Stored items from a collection
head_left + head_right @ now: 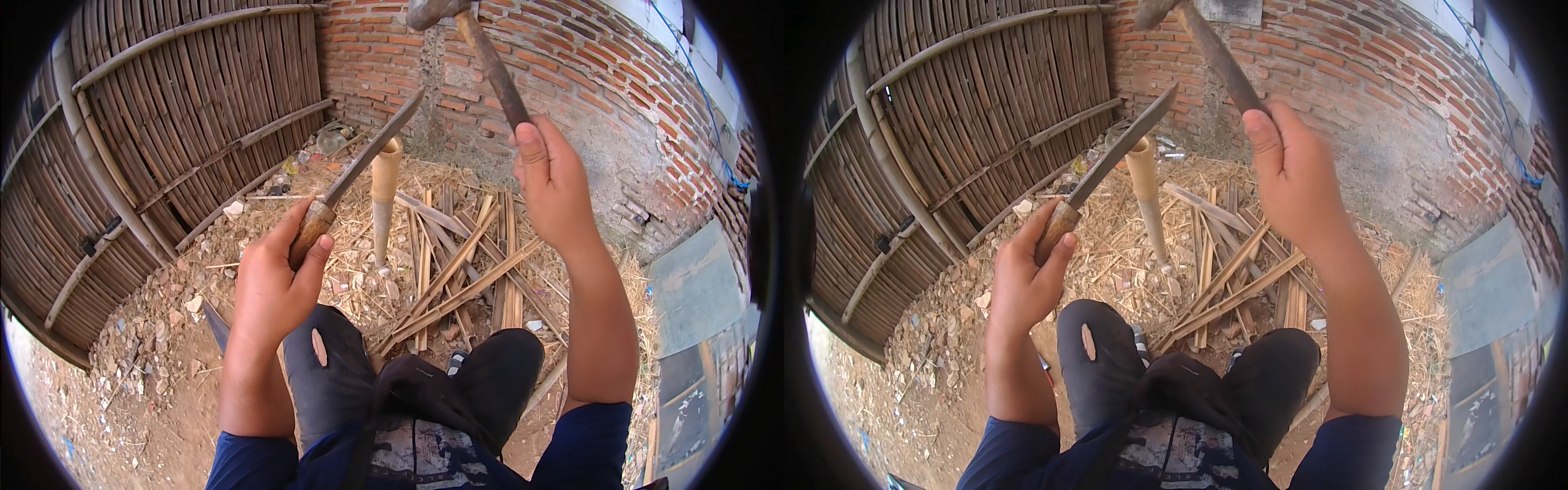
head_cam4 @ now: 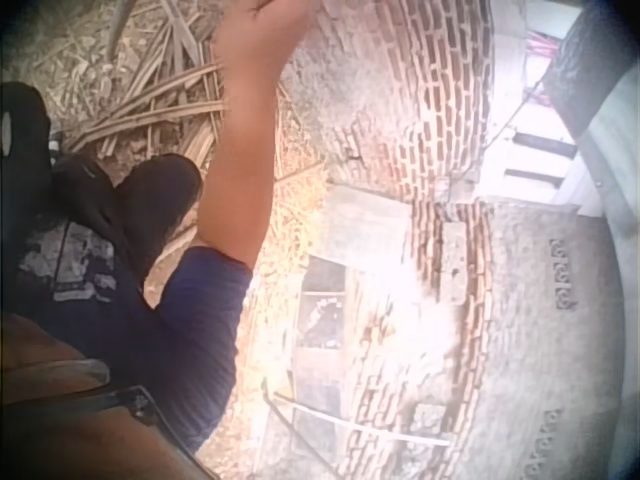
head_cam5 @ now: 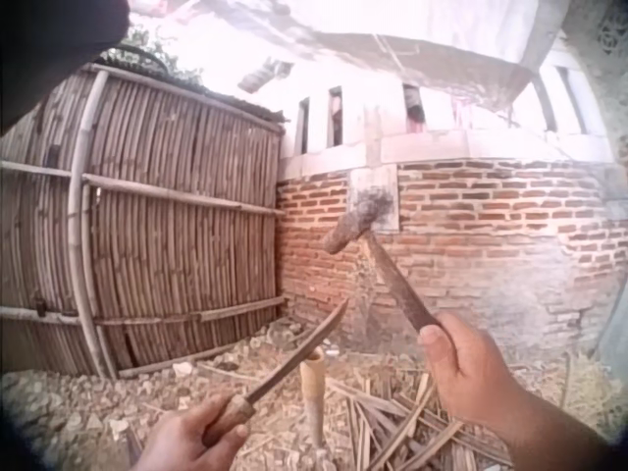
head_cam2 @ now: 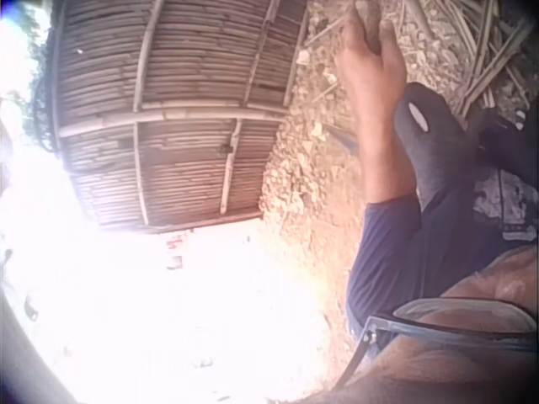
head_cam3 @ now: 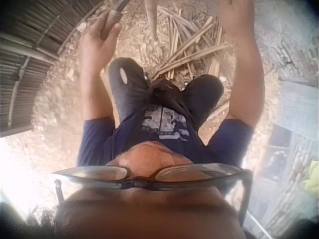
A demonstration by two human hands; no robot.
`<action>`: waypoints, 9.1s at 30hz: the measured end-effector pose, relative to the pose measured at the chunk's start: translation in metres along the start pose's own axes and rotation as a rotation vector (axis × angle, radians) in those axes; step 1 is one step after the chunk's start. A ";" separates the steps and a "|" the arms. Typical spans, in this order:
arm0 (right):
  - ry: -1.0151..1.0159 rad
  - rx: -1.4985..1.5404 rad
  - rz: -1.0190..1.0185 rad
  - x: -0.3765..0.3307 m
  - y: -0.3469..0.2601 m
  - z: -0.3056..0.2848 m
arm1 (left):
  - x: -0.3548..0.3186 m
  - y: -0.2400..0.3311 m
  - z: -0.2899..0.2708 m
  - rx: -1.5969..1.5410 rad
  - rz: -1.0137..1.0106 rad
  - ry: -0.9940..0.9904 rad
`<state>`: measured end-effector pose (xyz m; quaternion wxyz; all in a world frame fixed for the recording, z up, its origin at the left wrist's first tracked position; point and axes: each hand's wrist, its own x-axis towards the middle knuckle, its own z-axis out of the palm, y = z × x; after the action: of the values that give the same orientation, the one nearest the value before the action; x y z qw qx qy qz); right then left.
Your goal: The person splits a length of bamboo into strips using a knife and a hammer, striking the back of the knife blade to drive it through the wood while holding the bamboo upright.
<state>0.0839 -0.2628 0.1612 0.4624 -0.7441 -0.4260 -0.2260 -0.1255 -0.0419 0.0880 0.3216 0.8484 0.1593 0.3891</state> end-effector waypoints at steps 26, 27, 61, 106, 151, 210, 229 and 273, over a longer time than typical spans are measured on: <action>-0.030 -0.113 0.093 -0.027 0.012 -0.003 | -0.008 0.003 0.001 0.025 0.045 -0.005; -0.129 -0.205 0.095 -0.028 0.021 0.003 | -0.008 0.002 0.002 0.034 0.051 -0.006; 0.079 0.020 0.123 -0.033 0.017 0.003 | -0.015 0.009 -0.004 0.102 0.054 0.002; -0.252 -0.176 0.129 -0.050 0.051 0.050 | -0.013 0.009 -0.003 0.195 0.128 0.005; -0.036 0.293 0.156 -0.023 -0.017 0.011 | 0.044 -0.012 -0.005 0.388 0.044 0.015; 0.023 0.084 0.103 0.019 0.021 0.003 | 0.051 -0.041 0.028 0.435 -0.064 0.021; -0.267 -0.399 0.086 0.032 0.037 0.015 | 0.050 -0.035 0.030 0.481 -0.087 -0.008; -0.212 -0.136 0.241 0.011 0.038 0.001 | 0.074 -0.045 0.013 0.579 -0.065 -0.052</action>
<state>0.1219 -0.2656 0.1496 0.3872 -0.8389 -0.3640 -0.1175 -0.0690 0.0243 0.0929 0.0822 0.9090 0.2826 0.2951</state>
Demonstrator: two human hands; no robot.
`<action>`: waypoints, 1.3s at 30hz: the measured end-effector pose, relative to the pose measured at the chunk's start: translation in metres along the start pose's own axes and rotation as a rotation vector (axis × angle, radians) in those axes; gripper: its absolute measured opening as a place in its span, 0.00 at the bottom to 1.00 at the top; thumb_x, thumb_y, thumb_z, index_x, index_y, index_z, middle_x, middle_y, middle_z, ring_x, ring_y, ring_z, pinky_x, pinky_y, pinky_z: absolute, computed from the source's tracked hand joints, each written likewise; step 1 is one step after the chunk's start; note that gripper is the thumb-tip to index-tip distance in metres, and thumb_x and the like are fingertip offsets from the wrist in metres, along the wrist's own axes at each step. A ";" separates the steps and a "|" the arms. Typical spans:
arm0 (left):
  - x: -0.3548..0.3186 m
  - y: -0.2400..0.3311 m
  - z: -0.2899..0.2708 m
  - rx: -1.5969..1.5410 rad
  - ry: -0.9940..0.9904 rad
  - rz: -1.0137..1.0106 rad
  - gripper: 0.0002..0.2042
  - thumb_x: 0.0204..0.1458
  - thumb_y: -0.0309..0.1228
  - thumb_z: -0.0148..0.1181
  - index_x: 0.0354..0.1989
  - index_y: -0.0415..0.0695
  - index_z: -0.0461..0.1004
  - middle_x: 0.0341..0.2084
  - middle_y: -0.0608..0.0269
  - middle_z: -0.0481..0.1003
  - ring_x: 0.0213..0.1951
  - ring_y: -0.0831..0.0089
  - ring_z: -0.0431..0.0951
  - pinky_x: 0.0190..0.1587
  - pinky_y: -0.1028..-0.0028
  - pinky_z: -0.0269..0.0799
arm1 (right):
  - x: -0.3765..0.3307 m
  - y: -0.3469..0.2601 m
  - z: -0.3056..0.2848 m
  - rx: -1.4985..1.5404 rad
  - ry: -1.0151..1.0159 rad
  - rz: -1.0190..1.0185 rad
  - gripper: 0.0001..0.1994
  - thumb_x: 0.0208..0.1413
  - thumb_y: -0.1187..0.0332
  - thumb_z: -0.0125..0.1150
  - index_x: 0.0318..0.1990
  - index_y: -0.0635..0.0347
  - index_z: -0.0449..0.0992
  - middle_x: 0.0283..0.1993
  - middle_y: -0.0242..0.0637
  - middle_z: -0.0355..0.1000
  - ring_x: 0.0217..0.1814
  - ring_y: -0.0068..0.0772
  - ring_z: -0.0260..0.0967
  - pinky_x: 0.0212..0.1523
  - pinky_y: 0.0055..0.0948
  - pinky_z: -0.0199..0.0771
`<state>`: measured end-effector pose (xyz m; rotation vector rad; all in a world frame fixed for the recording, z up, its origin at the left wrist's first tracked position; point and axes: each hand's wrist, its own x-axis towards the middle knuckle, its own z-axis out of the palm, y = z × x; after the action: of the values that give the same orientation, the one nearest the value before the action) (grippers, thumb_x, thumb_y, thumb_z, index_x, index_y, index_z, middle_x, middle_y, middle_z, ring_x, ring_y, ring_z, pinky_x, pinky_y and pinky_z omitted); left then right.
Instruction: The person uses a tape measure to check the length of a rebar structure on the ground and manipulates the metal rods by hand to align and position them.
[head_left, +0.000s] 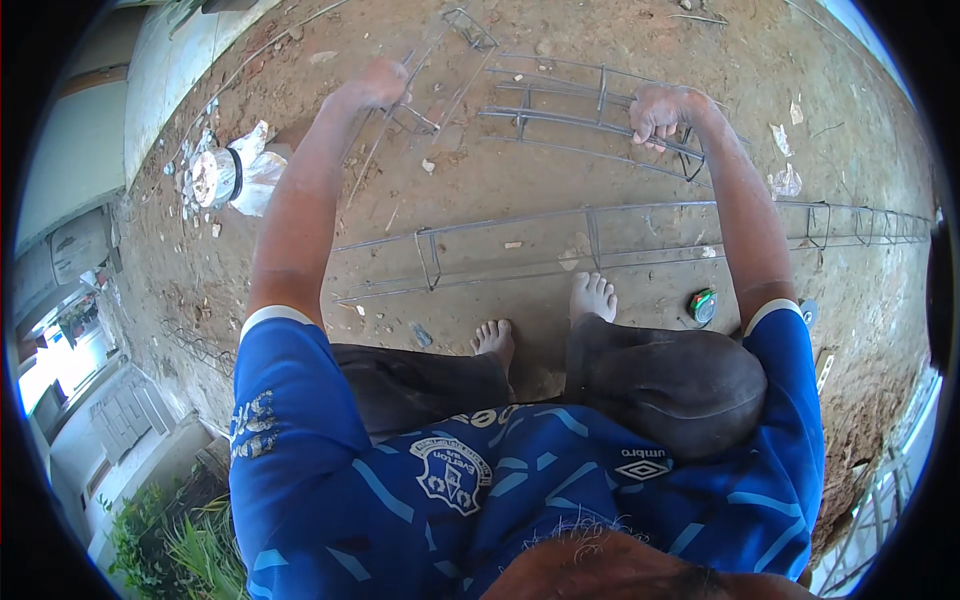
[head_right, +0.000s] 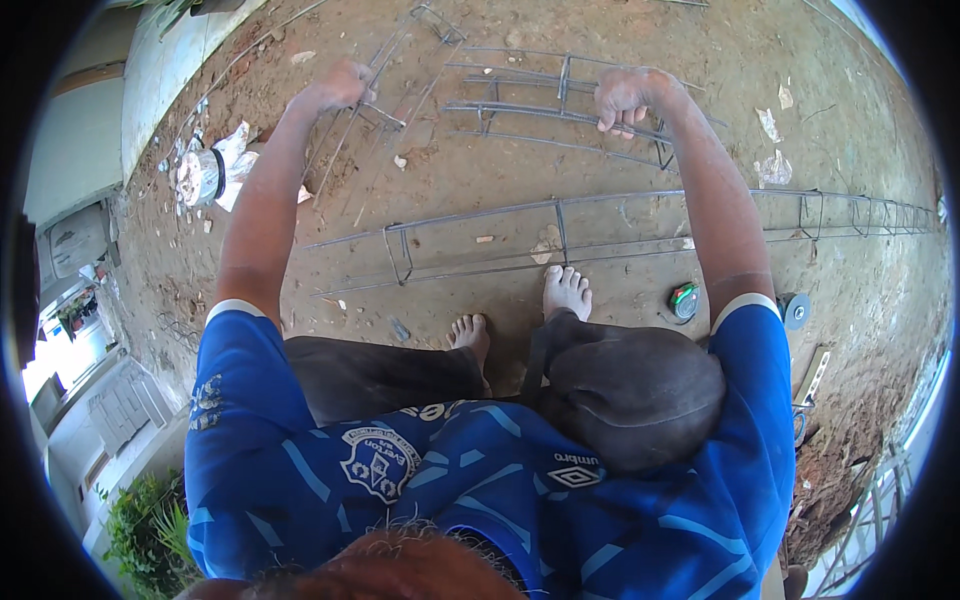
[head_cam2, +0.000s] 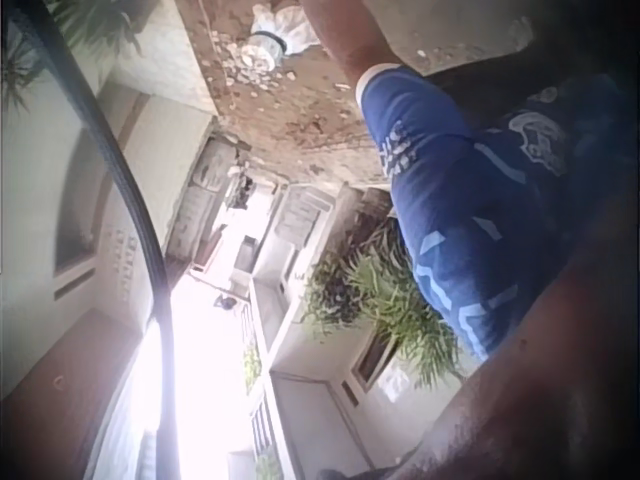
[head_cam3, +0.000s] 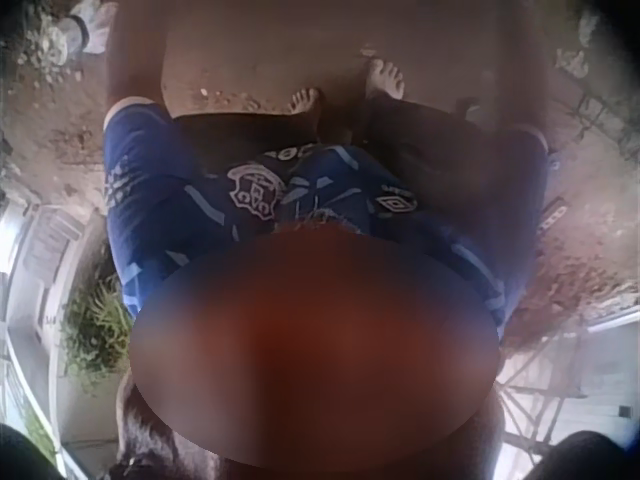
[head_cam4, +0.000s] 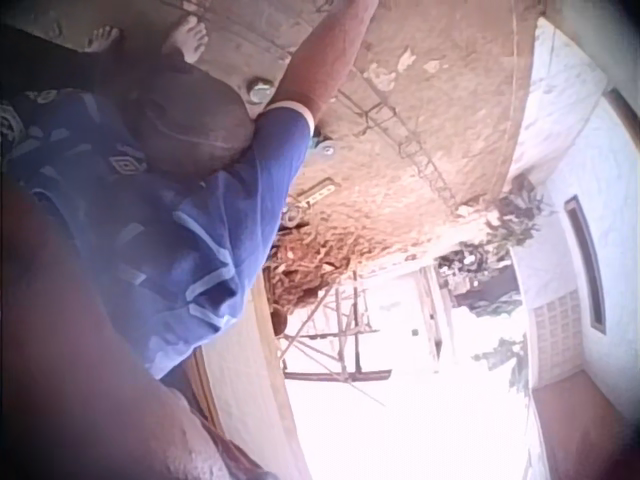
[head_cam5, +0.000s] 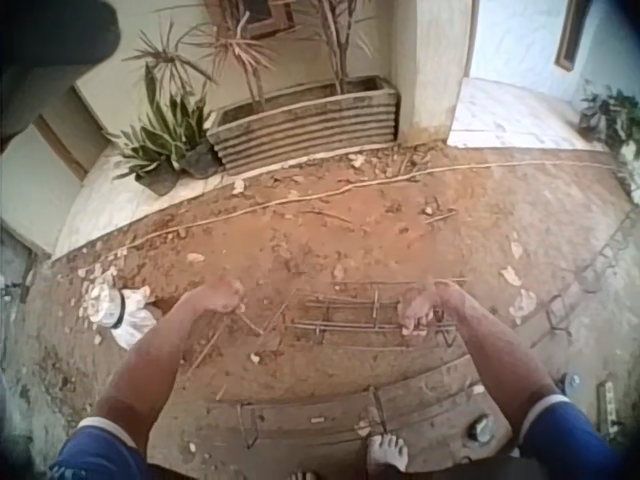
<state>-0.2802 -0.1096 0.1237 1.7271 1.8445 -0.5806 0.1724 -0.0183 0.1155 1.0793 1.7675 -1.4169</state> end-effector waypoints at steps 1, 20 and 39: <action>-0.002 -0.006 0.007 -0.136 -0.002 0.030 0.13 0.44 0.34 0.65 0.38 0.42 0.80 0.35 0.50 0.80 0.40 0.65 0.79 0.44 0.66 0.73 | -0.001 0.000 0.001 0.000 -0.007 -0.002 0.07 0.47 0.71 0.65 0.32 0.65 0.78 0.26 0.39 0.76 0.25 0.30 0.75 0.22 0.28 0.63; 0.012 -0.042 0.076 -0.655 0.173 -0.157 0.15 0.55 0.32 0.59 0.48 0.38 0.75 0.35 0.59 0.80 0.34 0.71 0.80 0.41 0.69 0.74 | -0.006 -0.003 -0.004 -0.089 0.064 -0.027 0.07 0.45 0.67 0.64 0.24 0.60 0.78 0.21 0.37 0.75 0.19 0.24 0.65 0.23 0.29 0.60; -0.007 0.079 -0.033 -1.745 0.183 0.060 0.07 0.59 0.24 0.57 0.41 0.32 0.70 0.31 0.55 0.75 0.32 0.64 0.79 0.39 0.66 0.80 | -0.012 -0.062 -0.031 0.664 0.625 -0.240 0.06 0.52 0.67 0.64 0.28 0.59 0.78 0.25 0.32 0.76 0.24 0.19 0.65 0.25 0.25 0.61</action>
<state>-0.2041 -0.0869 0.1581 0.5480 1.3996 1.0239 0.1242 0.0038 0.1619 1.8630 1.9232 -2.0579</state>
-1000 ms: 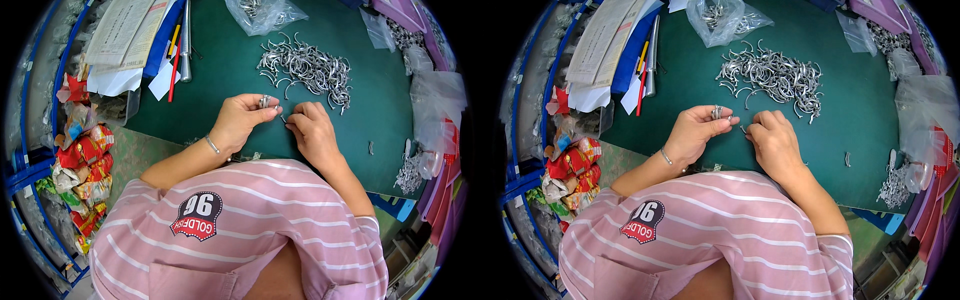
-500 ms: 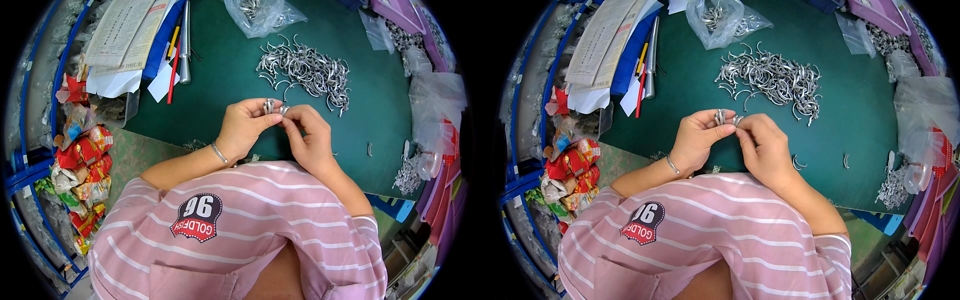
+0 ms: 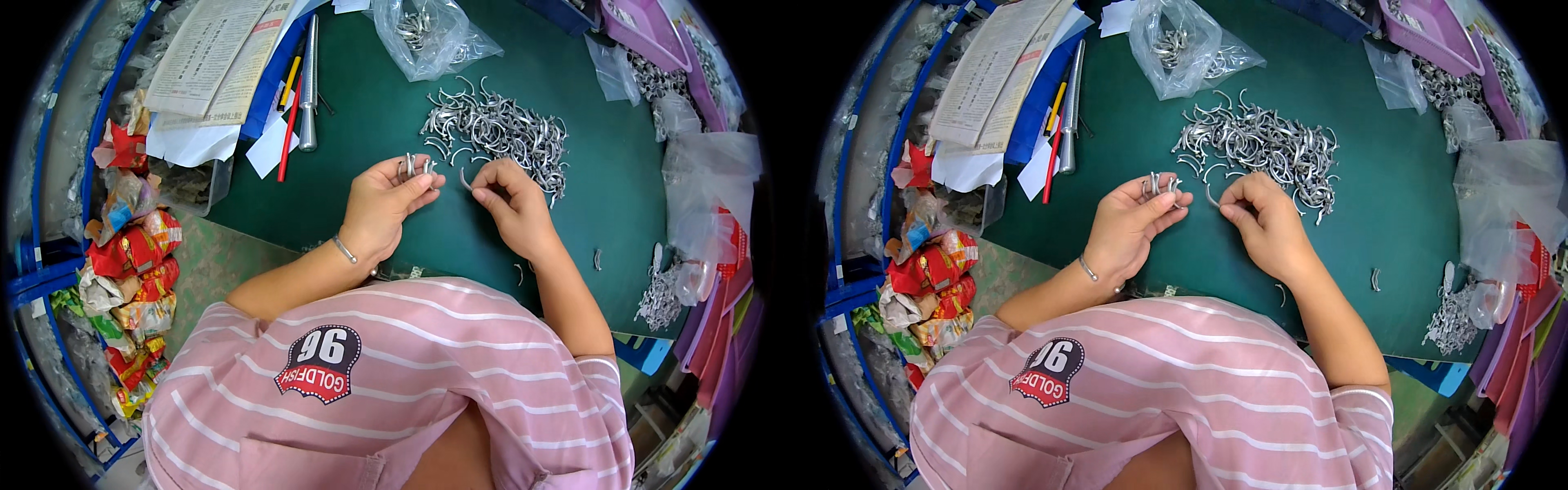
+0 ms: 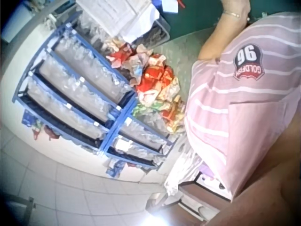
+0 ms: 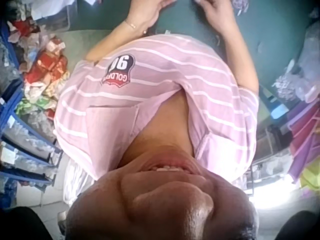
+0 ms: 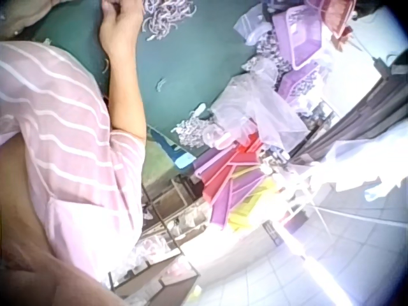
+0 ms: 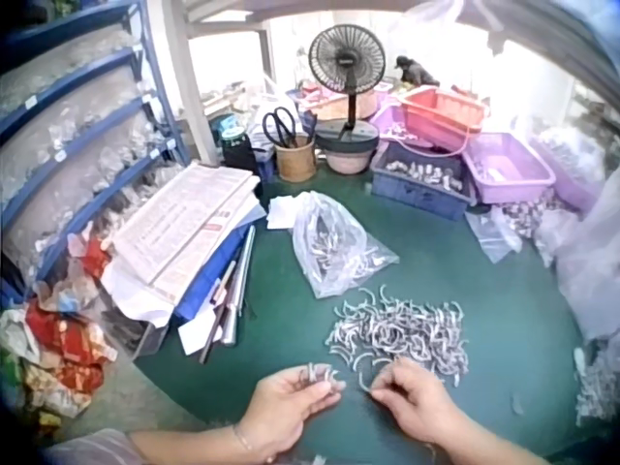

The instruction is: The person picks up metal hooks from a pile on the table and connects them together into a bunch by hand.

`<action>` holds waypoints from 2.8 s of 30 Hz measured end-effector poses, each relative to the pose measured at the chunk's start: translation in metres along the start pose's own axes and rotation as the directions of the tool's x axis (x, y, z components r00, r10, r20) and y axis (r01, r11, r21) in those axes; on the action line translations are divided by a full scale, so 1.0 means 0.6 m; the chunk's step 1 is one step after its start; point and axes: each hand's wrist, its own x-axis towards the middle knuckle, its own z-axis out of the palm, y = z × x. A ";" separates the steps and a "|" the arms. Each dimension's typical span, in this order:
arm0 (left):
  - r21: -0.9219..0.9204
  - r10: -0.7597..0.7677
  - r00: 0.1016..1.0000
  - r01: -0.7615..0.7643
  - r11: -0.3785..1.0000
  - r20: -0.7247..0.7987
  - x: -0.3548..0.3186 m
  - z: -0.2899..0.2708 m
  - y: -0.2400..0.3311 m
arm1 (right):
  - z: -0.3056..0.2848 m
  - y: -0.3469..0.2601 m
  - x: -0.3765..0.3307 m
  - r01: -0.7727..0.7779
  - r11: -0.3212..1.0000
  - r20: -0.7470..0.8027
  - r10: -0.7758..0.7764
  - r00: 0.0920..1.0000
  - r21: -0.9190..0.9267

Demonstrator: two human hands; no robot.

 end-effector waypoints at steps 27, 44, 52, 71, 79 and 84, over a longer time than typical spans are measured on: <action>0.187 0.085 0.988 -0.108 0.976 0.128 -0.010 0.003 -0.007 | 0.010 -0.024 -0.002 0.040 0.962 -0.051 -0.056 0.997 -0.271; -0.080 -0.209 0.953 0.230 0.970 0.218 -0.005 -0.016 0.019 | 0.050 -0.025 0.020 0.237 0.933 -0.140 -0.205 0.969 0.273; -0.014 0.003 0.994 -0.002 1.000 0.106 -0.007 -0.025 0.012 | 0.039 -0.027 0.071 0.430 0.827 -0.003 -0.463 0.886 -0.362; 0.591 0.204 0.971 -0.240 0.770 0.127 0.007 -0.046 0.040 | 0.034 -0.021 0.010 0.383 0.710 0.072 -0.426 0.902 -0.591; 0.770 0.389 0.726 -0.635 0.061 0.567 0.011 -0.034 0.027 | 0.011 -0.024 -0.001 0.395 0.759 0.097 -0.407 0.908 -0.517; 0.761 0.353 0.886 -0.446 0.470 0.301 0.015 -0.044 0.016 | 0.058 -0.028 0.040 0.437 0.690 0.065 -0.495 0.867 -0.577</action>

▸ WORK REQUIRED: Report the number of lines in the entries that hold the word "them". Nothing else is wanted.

▸ ANSWER BOX: 2